In vain had Georgia gently tried to dissuade her, pointing out all the problems she was likely to encounter with such a big dog in her small, pretty town house. Mrs Latham, however, had proved unexpectedly resistant to her arguments. Ben was now hers.
And so Ben had gone to live with Mrs Latham and Ginger, and a more indulged, pampered pair of pets, everyone at the surgery agreed, it would have been hard to find.
Ben, despite all Mrs Latham’s attempts to ‘train’ him, was still regularly disrupting the weekly training class the surgery organised for dog owners.
‘The problem is that Mrs Latham simply can’t bring herself to be firm with Ben and show him who’s boss,’ Jenny had complained wryly after Ben had totally disrupted her own training session.
‘He’s a lovely dog but he needs a firm hand. As a breed, setters are scatty for the first two years. They need exercise and space and an owner who knows how to handle them.
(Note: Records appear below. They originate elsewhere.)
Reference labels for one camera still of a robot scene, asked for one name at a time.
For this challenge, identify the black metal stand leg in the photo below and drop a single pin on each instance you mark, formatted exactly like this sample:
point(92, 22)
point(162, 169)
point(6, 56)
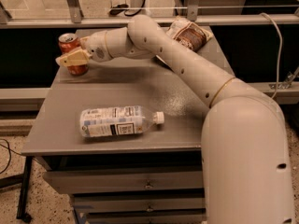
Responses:
point(22, 179)

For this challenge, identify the middle grey drawer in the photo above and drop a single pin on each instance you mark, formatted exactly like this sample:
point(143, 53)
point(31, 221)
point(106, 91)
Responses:
point(180, 199)

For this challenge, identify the bottom grey drawer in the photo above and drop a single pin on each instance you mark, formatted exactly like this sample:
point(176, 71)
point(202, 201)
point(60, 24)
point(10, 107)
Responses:
point(194, 216)

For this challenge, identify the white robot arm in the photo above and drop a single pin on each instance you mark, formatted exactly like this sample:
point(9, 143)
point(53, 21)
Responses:
point(245, 153)

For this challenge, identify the clear plastic water bottle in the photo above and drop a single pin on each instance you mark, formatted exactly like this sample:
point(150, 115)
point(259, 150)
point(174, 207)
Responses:
point(119, 120)

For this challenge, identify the grey drawer cabinet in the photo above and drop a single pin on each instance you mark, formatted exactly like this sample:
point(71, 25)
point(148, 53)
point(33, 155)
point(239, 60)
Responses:
point(123, 142)

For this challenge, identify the grey drawer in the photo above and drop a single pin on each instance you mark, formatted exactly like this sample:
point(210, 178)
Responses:
point(180, 199)
point(194, 216)
point(125, 179)

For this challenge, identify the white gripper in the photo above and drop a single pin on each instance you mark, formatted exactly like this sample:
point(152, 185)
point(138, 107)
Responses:
point(95, 46)

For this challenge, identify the grey metal railing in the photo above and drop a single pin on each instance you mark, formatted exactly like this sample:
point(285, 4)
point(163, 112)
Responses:
point(107, 13)

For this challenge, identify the brown chip bag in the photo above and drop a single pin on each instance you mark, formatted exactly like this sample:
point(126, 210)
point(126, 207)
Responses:
point(188, 34)

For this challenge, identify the top grey drawer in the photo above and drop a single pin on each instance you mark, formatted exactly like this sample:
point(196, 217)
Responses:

Mrs Latham loves him but she’s sixty-two, and before Ben’s eruption into her life she lived for her weekly bridge sessions.’
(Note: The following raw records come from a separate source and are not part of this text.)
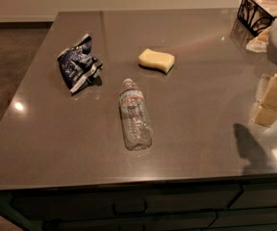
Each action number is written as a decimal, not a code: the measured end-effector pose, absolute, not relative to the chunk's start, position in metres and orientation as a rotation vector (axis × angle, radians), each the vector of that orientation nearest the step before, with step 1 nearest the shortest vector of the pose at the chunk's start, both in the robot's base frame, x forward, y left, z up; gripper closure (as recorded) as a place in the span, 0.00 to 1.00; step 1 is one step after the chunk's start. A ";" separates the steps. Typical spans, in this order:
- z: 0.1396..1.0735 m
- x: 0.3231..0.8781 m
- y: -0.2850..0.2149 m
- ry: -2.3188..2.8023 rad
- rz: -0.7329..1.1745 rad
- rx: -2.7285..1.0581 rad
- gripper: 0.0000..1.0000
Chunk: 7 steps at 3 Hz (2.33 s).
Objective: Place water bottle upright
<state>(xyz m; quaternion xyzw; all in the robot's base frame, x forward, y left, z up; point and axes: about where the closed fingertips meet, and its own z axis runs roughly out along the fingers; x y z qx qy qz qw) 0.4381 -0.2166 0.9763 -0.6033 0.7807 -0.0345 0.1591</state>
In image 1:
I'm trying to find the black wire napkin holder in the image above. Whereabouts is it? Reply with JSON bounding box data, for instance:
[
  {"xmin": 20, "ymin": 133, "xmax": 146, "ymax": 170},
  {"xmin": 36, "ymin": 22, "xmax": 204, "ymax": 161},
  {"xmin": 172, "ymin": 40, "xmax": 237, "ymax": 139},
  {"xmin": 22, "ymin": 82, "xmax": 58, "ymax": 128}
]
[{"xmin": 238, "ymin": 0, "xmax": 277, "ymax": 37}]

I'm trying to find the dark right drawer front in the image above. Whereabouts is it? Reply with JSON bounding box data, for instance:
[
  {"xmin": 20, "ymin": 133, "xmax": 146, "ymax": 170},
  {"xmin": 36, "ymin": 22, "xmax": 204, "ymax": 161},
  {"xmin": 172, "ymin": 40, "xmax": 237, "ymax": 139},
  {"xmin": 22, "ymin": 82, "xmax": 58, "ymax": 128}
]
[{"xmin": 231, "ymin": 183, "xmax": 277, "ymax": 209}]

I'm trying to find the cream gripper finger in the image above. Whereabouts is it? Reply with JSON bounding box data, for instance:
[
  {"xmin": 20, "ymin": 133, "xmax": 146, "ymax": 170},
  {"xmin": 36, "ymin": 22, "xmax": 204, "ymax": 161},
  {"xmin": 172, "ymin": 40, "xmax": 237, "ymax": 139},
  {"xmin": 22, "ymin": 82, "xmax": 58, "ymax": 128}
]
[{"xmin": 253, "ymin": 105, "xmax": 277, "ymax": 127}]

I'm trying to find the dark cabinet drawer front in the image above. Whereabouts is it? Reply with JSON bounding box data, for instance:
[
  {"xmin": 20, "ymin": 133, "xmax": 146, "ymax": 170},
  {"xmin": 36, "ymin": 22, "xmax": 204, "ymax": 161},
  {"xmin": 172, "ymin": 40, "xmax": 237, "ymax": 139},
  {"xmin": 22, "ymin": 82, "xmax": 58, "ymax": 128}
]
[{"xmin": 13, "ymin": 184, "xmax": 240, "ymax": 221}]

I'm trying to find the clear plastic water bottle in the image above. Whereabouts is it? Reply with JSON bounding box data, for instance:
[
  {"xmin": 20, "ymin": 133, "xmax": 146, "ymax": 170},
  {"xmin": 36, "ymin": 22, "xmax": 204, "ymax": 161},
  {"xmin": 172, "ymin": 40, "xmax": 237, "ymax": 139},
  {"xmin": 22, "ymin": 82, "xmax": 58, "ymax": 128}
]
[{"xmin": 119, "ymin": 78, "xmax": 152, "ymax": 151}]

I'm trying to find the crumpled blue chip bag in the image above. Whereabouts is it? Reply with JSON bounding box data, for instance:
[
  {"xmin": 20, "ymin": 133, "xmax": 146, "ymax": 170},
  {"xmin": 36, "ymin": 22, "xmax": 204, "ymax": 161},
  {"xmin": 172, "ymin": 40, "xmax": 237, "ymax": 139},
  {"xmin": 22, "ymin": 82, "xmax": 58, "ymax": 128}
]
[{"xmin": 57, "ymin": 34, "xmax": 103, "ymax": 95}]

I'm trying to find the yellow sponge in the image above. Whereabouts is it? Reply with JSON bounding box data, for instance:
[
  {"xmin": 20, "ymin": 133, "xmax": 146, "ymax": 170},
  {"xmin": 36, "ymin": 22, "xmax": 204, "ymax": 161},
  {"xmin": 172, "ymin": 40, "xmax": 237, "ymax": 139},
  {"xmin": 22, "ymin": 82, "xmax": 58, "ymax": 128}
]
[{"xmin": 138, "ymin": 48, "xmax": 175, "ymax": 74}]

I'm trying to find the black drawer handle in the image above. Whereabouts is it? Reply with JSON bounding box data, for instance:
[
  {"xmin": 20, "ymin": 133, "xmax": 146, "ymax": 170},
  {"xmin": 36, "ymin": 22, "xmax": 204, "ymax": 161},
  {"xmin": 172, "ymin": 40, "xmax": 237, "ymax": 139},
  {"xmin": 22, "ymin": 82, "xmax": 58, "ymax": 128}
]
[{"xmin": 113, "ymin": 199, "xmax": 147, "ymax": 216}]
Helen had giggled. ‘Has she told you about when she took Ben with her and apparently he was lying under the table and then got up at the wrong moment and sent it and the cards flying? He’s banned from going now...’
Georgia, whose heart was just as tender as Mrs Latham’s, had sighed.
‘It’s a shame, because he’s such a lovely dog.’
‘Try telling yourself that after you’ve taken a class with him in it,’ Helen had advised her.
‘I already have,’ Georgia had told her, ‘and I know just what you mean, but there’s no malice in him; he’s just—’
‘He’s just not the dog for a woman with Mrs Latham’s lifestyle,’ Helen had interrupted her.
It was true. Mrs Latham lived virtually in the centre of their small market town which, although quiet by modern-day standards, and surrounded by the farmland whose needs it serviced, was still no place for a dog who needed long, long country walks and a physically energetic owner.
Predictably, perhaps, Ben’s original owner had proved impossible to trace—a ‘visitor’ unknown at the surgery. They had no record of either her or Ben.
They had all tried to suggest to Mrs Latham that a new owner ought to be found for Ben, but still she’d refused to be swayed.
‘He’s already been abandoned once,’ she had told Helen firmly. ‘So traumatic for him, poor boy. Why, when he first came to me he was so frightened of being left that he insisted on sitting on my sofa right up next to me. So sweet...’
Helen had rolled her eyes at the others as she’d related this piece of canine emotional manipulation.
‘So sweet,’ she had scoffed. ‘That dog knows when he’s on to a good thing. Talk about spoiled...’
Smiling to herself now, Georgia picked up her post. A small, pretty girl with dark red curls and huge violet-blue eyes wide-spaced in a creamy-skinned, delicately small-boned face, she had wanted to be a vet ever since she could remember.
Getting this job in such a busy, prestigious practice and within a two-hour drive of her parents’ home had been ideal, and she had soon settled down in the small flat she’d bought and begun to make new friends amongst her colleagues.